Firstly, I want to wish everyone reading a belated happy Easter and also to thank you for your very generous donations so far – as collectively, we have just broken $23k raised for the American Kidney Fund! Still very much hoping to hit the final target of $25k before this climb is all over, so if anyone is reading this and still thinking of donating please click here.
My last update was from our first arrival to EBC. Since then, all the trekkers have returned home, including Stef – and while I loved having her here, and it was great she saw where I am climbing and who I am climbing with, thereby removing some doubts for her (I think!) – I have to admit our parting proved far harder than I expected and left me quite lonely and introspective for a few days.
That said, we climbers had a specific job to do – i.e. complete our first acclimatization rotation and summit Lobuche peak @ ~20,000 feet. With that in mind, we said farewell to the trekkers at Lobuche village and returned back to Lobuche BC as they headed back down the valley to Pheriche and closer to home.
We got settled into BC @ ~15,500 feet Thursday eve and Friday we moved up to high camp @ ~17,000 feet with a view to heading up very early Saturday AM and summit. 3AM Saturday came and as my alarm went off, I felt all the usual urges in the dark of the tent to stay in my sleeping bag and not go anywhere – but resisted and was happy enough once we got out of our bags and pulled on our boots. As with many things, that first motion to break the inertia is critical.
We headed out in light snow and made our way up about 500 feet before having to turn around due to what would have been treacherous conditions coming back down due to very slippy rock slabs covered with fresh powder and a lack of fixed ropes to prevent a bad slip and fall for someone. We decided to turn around and try again on Sunday with the Sherpas putting in some additional fixed lines in the mean time to support our revised plan.
The rest of Saturday (i.e. from about 8am on) was spent lounging in our tents (in my case reading and sleeping) as it was too cold to sit outside and we had no actual work to do. This is where (I believe) mountaineering is often won or lost – as it can be where you gain much needed rest – or – where your mind can wander to places it best not. Thankfully at this early stage of the expedition it was more the former – but was also a good first taste of the waiting game that is inevitable on an expedition of this length.
3AM Sunday arrived and we repeated the same preparation and departure process. This time, the weather was a little windy but overall fine for our ascent. As I looked below on a rest break I could see a few lights following us up the mountainside. We made the summit around 9AM in more difficult conditions than expected but a welcome relief from sitting in our tents, and a good first test of our skills with fixed ropes and crampons. And the view that rewarded us at the top was worth the effort. You could see the whole Khumbu valley and a veritable who’s who of Himalayan peaks – with Everest looming a whole 9,000 feet higher still – and the inevitable question… given the effort to top out on Lobuche, how the hell am I going to make it all the way to the top of Everest? One day at a time, as my guides remind me. I did what I had to do today.

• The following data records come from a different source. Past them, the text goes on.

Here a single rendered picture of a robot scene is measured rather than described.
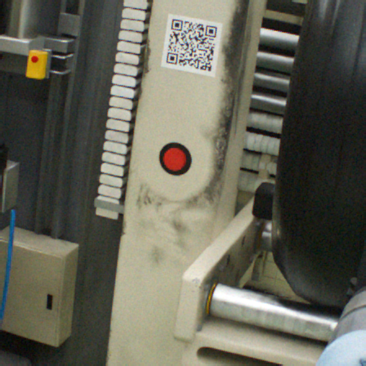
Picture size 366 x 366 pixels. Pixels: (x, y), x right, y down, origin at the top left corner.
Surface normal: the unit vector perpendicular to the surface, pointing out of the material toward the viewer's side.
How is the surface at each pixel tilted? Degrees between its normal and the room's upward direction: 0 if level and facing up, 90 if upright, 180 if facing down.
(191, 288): 90
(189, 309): 90
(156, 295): 90
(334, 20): 63
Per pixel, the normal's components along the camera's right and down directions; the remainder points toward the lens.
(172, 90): -0.30, 0.26
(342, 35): -0.46, -0.23
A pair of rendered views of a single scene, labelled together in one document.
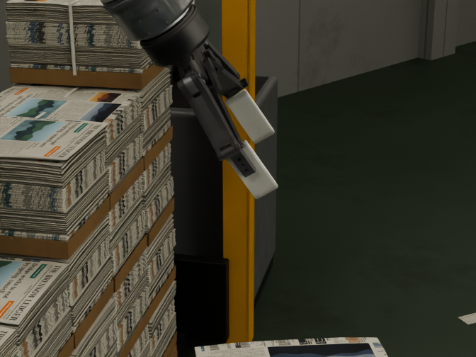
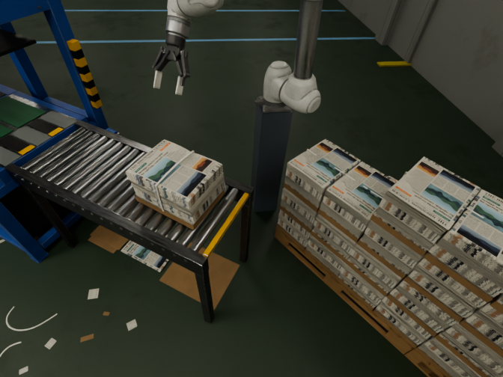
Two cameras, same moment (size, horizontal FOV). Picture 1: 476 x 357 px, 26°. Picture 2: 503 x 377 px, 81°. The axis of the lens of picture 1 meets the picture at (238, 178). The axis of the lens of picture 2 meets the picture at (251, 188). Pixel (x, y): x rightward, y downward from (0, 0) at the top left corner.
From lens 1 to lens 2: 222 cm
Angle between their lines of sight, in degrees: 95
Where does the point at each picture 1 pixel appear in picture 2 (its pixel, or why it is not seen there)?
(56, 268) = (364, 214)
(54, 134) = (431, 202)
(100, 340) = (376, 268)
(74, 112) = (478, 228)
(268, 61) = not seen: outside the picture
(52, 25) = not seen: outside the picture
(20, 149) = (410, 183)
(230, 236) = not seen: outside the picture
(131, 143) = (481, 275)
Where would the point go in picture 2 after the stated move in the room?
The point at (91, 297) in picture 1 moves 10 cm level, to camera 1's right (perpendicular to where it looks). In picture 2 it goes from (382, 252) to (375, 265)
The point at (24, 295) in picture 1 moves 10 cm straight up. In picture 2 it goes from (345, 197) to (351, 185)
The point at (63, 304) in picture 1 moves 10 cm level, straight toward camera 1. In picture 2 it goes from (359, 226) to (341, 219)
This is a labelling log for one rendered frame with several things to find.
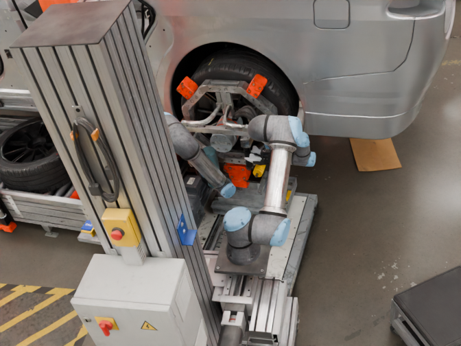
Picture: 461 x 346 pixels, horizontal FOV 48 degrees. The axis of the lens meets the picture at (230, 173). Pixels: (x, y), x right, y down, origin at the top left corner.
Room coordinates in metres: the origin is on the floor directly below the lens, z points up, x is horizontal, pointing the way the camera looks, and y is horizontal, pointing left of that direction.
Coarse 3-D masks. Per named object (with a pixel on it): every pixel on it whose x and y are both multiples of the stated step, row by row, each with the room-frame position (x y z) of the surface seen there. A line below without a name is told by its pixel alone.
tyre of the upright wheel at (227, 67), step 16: (240, 48) 2.64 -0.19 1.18; (208, 64) 2.58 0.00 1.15; (224, 64) 2.50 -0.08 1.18; (240, 64) 2.49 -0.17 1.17; (256, 64) 2.49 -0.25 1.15; (272, 64) 2.54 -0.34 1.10; (272, 80) 2.41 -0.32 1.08; (288, 80) 2.49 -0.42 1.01; (272, 96) 2.35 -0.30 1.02; (288, 96) 2.40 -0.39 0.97; (288, 112) 2.33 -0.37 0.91
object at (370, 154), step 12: (360, 144) 3.01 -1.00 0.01; (372, 144) 2.98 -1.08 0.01; (384, 144) 2.96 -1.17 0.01; (360, 156) 2.88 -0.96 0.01; (372, 156) 2.85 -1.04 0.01; (384, 156) 2.83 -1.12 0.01; (396, 156) 2.81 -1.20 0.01; (360, 168) 2.74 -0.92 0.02; (372, 168) 2.72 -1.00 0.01; (384, 168) 2.70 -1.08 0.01; (396, 168) 2.67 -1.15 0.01
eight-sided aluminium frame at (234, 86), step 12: (204, 84) 2.43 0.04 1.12; (216, 84) 2.41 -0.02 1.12; (228, 84) 2.39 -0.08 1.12; (240, 84) 2.36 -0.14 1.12; (192, 96) 2.47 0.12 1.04; (252, 96) 2.31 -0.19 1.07; (192, 108) 2.53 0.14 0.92; (264, 108) 2.29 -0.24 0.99; (276, 108) 2.32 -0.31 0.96; (204, 144) 2.47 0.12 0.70; (228, 156) 2.42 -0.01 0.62; (240, 156) 2.42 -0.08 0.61
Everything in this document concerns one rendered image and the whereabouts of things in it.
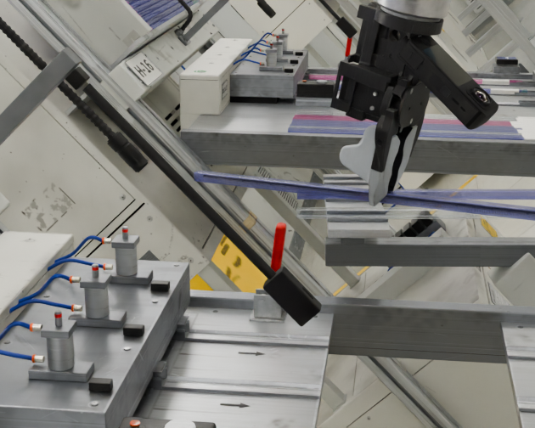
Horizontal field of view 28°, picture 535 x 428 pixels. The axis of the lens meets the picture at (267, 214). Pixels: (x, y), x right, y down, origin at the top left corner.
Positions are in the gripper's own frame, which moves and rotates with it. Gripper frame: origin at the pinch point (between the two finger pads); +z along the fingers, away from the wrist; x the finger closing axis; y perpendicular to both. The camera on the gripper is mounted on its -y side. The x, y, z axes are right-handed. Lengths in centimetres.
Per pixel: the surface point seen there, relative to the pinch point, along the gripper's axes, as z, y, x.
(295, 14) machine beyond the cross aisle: 79, 211, -368
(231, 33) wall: 174, 397, -616
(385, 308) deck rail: 10.6, -4.9, 4.4
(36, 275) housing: 9.3, 22.4, 30.1
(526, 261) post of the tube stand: 10.4, -12.3, -21.7
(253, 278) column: 158, 141, -245
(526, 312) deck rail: 7.5, -18.3, -1.9
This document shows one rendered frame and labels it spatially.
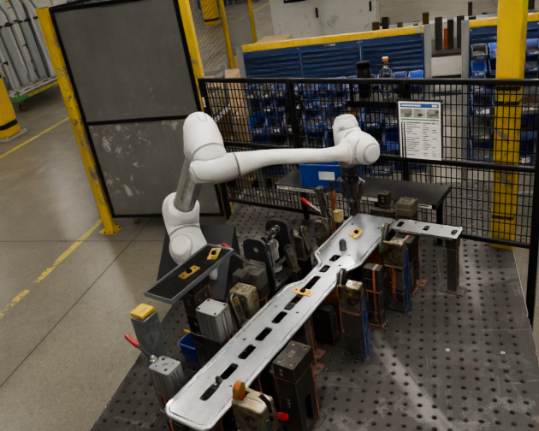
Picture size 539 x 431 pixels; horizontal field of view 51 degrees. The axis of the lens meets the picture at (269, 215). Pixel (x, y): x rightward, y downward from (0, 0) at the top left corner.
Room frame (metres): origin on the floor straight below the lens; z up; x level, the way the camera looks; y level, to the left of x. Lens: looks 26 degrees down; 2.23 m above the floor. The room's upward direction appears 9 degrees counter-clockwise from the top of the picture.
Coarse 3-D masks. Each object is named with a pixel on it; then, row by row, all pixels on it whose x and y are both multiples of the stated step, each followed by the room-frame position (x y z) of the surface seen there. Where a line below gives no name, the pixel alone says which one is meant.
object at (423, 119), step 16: (400, 112) 2.60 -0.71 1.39; (416, 112) 2.55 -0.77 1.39; (432, 112) 2.50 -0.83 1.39; (400, 128) 2.60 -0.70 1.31; (416, 128) 2.55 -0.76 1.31; (432, 128) 2.50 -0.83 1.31; (400, 144) 2.60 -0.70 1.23; (416, 144) 2.55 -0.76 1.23; (432, 144) 2.50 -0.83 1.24; (416, 160) 2.56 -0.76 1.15; (432, 160) 2.50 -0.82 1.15
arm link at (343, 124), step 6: (336, 120) 2.16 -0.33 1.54; (342, 120) 2.14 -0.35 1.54; (348, 120) 2.14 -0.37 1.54; (354, 120) 2.15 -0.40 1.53; (336, 126) 2.15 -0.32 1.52; (342, 126) 2.13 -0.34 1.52; (348, 126) 2.12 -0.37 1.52; (354, 126) 2.13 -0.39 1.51; (336, 132) 2.15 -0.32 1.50; (342, 132) 2.12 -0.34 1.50; (348, 132) 2.10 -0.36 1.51; (336, 138) 2.14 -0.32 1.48; (342, 138) 2.10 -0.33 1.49; (336, 144) 2.14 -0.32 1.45
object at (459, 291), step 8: (448, 240) 2.05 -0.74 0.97; (456, 240) 2.03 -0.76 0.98; (448, 248) 2.05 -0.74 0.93; (456, 248) 2.03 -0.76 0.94; (448, 256) 2.05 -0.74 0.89; (456, 256) 2.03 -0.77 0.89; (448, 264) 2.05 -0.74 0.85; (456, 264) 2.03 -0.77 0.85; (448, 272) 2.05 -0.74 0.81; (456, 272) 2.03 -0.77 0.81; (448, 280) 2.05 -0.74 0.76; (456, 280) 2.03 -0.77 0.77; (440, 288) 2.08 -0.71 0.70; (448, 288) 2.05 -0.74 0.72; (456, 288) 2.03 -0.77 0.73; (464, 288) 2.05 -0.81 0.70
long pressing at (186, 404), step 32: (320, 256) 2.05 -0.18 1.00; (352, 256) 2.00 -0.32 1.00; (288, 288) 1.84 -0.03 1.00; (320, 288) 1.81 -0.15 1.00; (256, 320) 1.67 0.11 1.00; (288, 320) 1.64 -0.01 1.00; (224, 352) 1.52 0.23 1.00; (256, 352) 1.50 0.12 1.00; (192, 384) 1.39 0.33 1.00; (224, 384) 1.37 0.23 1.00; (192, 416) 1.26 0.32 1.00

As an aside – and to comment not just on this summit but Everest also – none of this would be possible without our Sherpa companions – I think a better term might be “babysitters”. These guys are strong as bulls and so incredibly humble – it is simply an honor to climb with them. On this day, my Sherpa was Mingma Tenzing, who powered his way to the summit and I merely followed in his wake. This guy is only 30 years old, has summited Everest 9 times, and his first summit was when he was 16! In the US, this guy would have his own line of sneakers – in the Khumbu valley, he is nothing unusual. When not guiding me, Mingma was also part of the crew feeding us before and after our climbs! You never met a more humble super-hero in your life. Even in my brief time with him, I learned a lot from this man.
Summit made, we all returned to high camp and shortly after, back down to base camp to get some rest, where I noticed I’m already getting the first signs of a good set of raccoon eyes! Yesterday (Monday) we made the return trek to EBC, which will be our base going forward until the expedition is over. There is a welcome finality to this – it has taken three full weeks since the expedition started to today – and we are finally facing the mountain – and our first real challenge – the Khumbu Icefall.
A minor health note – I have a small chest cough which is a result from the cold air during our summit morning on Lobuche, but seems to be receding and is a far cry from the possible GI issues that all too frequently ravage climbers en route to EBC.
Today was our first real rest day in some time and has so far comprised of breakfast, shower, shave (both well needed!!), moving into my “home” tent for the next 5+ weeks, a little laundry and now some blogging. Again, I have to admit that I found the last few days hard emotionally and even at this early stage, feel somewhat daunted at the length and magnitude of the task ahead – so this rest day to recharge came just at the right time.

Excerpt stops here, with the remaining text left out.